#### Given data

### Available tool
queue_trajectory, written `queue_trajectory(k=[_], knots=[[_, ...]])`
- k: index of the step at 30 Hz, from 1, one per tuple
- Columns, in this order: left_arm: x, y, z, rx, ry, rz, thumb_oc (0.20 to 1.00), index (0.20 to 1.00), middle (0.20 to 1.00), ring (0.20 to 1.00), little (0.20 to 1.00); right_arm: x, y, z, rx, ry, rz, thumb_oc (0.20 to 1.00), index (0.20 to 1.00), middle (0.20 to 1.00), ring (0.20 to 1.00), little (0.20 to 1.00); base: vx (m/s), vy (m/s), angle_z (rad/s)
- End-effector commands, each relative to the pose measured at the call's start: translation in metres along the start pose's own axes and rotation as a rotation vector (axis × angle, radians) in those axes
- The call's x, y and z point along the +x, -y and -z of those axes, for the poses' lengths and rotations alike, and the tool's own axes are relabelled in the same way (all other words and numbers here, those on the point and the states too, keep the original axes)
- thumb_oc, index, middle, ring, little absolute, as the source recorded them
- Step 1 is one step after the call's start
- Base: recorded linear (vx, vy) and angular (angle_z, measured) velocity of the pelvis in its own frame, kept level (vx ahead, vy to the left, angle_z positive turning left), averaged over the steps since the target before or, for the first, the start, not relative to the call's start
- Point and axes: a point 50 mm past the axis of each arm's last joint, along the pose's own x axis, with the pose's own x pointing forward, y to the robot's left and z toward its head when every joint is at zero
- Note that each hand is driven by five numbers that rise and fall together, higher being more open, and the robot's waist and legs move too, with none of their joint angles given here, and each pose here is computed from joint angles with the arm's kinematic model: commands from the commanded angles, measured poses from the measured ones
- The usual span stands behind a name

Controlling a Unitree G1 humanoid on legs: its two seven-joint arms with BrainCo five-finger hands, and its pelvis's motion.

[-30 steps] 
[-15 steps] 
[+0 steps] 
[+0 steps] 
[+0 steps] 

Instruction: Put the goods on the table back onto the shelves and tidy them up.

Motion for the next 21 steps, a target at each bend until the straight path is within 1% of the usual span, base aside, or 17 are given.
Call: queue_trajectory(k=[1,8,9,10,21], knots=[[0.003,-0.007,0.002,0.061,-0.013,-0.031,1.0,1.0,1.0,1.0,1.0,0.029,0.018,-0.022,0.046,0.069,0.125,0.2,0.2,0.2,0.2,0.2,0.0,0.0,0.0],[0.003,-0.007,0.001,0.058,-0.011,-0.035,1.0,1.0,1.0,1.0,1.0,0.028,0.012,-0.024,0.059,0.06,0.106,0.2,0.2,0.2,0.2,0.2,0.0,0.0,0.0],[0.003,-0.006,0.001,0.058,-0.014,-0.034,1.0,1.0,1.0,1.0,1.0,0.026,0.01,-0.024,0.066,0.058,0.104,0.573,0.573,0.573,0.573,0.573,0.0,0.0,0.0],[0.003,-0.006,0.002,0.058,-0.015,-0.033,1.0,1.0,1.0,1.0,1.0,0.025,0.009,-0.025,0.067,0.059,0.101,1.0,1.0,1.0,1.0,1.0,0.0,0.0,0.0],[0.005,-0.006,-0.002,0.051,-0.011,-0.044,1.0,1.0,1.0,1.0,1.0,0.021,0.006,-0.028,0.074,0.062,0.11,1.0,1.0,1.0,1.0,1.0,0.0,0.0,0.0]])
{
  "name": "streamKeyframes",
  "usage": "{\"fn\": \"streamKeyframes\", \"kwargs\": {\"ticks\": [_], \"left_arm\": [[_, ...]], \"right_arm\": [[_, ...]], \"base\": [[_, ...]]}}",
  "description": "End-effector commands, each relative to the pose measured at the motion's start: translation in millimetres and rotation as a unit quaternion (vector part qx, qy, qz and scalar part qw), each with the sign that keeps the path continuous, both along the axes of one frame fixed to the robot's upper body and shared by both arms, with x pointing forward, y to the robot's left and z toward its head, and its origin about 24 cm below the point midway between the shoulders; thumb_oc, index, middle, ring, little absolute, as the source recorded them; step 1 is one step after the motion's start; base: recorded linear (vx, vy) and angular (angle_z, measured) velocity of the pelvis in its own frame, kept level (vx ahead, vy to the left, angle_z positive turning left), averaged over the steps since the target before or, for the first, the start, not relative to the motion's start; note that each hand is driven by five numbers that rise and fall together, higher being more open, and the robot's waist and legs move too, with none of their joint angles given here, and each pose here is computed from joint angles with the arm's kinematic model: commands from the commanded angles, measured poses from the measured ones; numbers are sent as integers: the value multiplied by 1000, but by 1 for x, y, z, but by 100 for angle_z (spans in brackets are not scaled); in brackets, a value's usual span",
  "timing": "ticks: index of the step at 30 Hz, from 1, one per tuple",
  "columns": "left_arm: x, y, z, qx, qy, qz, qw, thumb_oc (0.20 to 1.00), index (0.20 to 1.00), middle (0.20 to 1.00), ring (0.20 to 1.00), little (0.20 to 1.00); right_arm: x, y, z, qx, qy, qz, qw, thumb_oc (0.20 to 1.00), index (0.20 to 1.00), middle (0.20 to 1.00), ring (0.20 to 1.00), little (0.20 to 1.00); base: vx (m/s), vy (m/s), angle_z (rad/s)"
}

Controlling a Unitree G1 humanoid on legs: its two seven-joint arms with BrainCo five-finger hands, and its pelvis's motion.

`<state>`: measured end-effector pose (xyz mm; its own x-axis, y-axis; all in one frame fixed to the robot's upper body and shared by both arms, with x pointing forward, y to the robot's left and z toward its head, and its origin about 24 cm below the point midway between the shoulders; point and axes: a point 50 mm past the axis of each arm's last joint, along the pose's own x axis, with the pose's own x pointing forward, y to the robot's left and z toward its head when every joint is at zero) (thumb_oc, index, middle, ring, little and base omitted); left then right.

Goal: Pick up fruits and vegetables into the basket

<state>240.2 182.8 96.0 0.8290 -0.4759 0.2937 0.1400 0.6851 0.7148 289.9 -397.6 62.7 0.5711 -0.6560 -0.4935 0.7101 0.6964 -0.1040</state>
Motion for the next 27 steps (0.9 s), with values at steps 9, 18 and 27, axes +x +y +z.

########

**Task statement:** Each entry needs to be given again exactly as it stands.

**Answer for this exercise:**
### Available tool
queue_trajectory, written `queue_trajectory(k=[_], knots=[[_, ...]])`
- k: index of the step at 30 Hz, from 1, one per tuple
- Columns, in this order: left_arm: x, y, z, rx, ry, rz, thumb_oc (0.20 to 1.00), index (0.20 to 1.00), middle (0.20 to 1.00), ring (0.20 to 1.00), little (0.20 to 1.00); right_arm: x, y, z, rx, ry, rz, thumb_oc (0.20 to 1.00), index (0.20 to 1.00), middle (0.20 to 1.00), ring (0.20 to 1.00), little (0.20 to 1.00); base: vx (m/s), vy (m/s), angle_z (rad/s)
- End-effector commands, each relative to the pose measured at the call's start: translation in metres along the start pose's own axes and rotation as a rotation vector (axis × angle, radians) in those axes
- The call's x, y and z point along the +x, -y and -z of those axes, for the poses' lengths and rotations alike, and the tool's own axes are relabelled in the same way (all other words and numbers here, those on the point and the states too, keep the original axes)
- thumb_oc, index, middle, ring, little absolute, as the source recorded them
- Step 1 is one step after the call's start
- Base: recorded linear (vx, vy) and angular (angle_z, measured) velocity of the pelvis in its own frame, kept level (vx ahead, vy to the left, angle_z positive turning left), averaged over the steps since the target before or, for the first, the start, not relative to the call's start
- Point and axes: a point 50 mm past the axis of each arm's last joint, along the pose's own x axis, with the pose's own x pointing forward, y to the robot's left and z toward its head when every joint is at zero
- Note that each hand is driven by five numbers that rise and fall together, higher being more open, and the robot's waist and legs move too, with none of their joint angles given here, and each pose here is computed from joint angles with the arm's kinematic model: commands from the commanded angles, measured poses from the measured ones
- The usual span stands behind a name

Controlling a Unitree G1 humanoid on legs: its two seven-joint arms with BrainCo five-finger hands, and its pelvis's motion.

[-30 steps] 
[-15 steps] 
[+0 steps] 
[+0 steps] 
[+0 steps] 

Instruction: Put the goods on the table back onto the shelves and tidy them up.

Motion for the next 21 steps, a target at each bend until the straight path is within 1% of the usual span, base aside, or 17 are given.
Call: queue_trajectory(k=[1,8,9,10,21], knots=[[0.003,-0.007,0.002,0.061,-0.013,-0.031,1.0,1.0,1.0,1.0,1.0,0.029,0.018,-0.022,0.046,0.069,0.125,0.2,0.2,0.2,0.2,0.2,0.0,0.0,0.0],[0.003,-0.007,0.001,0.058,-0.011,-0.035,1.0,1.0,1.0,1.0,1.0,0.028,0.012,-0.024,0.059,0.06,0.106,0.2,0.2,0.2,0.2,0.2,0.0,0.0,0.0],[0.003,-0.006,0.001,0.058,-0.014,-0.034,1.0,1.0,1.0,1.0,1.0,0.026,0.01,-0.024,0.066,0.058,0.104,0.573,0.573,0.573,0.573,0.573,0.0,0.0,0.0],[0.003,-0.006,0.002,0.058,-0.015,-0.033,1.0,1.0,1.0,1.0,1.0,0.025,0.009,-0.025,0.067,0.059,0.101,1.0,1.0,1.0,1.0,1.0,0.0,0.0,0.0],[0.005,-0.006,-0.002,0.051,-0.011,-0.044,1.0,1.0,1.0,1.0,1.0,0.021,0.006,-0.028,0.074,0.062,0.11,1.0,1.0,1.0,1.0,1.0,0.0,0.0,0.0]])
{
  "name": "streamKeyframes",
  "usage": "{\"fn\": \"streamKeyframes\", \"kwargs\": {\"ticks\": [_], \"left_arm\": [[_, ...]], \"right_arm\": [[_, ...]], \"base\": [[_, ...]]}}",
  "description": "End-effector commands, each relative to the pose measured at the motion's start: translation in millimetres and rotation as a unit quaternion (vector part qx, qy, qz and scalar part qw), each with the sign that keeps the path continuous, both along the axes of one frame fixed to the robot's upper body and shared by both arms, with x pointing forward, y to the robot's left and z toward its head, and its origin about 24 cm below the point midway between the shoulders; thumb_oc, index, middle, ring, little absolute, as the source recorded them; step 1 is one step after the motion's start; base: recorded linear (vx, vy) and angular (angle_z, measured) velocity of the pelvis in its own frame, kept level (vx ahead, vy to the left, angle_z positive turning left), averaged over the steps since the target before or, for the first, the start, not relative to the motion's start; note that each hand is driven by five numbers that rise and fall together, higher being more open, and the robot's waist and legs move too, with none of their joint angles given here, and each pose here is computed from joint angles with the arm's kinematic model: commands from the commanded angles, measured poses from the measured ones; numbers are sent as integers: the value multiplied by 1000, but by 1 for x, y, z, but by 100 for angle_z (spans in brackets are not scaled); in brackets, a value's usual span",
  "timing": "ticks: index of the step at 30 Hz, from 1, one per tuple",
  "columns": "left_arm: x, y, z, qx, qy, qz, qw, thumb_oc (0.20 to 1.00), index (0.20 to 1.00), middle (0.20 to 1.00), ring (0.20 to 1.00), little (0.20 to 1.00); right_arm: x, y, z, qx, qy, qz, qw, thumb_oc (0.20 to 1.00), index (0.20 to 1.00), middle (0.20 to 1.00), ring (0.20 to 1.00), little (0.20 to 1.00); base: vx (m/s), vy (m/s), angle_z (rad/s)"
}

Controlling a Unitree G1 humanoid on legs: its two seven-joint arms with BrainCo five-finger hands, and its pelvis's motion.

`<state>`: measured end-effector pose (xyz mm; its own x-axis, y-axis; all in one frame fixed to the robot's upper body and shared by both arms, with x pointing forward, y to the robot's left and z toward its head, and its origin about 24 cm below the point midway between the shoulders; point and axes: a point 50 mm past the axis of each arm's last joint, along the pose's own x axis, with the pose's own x pointing forward, y to the robot's left and z toward its head when every joint is at zero) (thumb_oc, index, middle, ring, little and base omitted); left then right.

Goal: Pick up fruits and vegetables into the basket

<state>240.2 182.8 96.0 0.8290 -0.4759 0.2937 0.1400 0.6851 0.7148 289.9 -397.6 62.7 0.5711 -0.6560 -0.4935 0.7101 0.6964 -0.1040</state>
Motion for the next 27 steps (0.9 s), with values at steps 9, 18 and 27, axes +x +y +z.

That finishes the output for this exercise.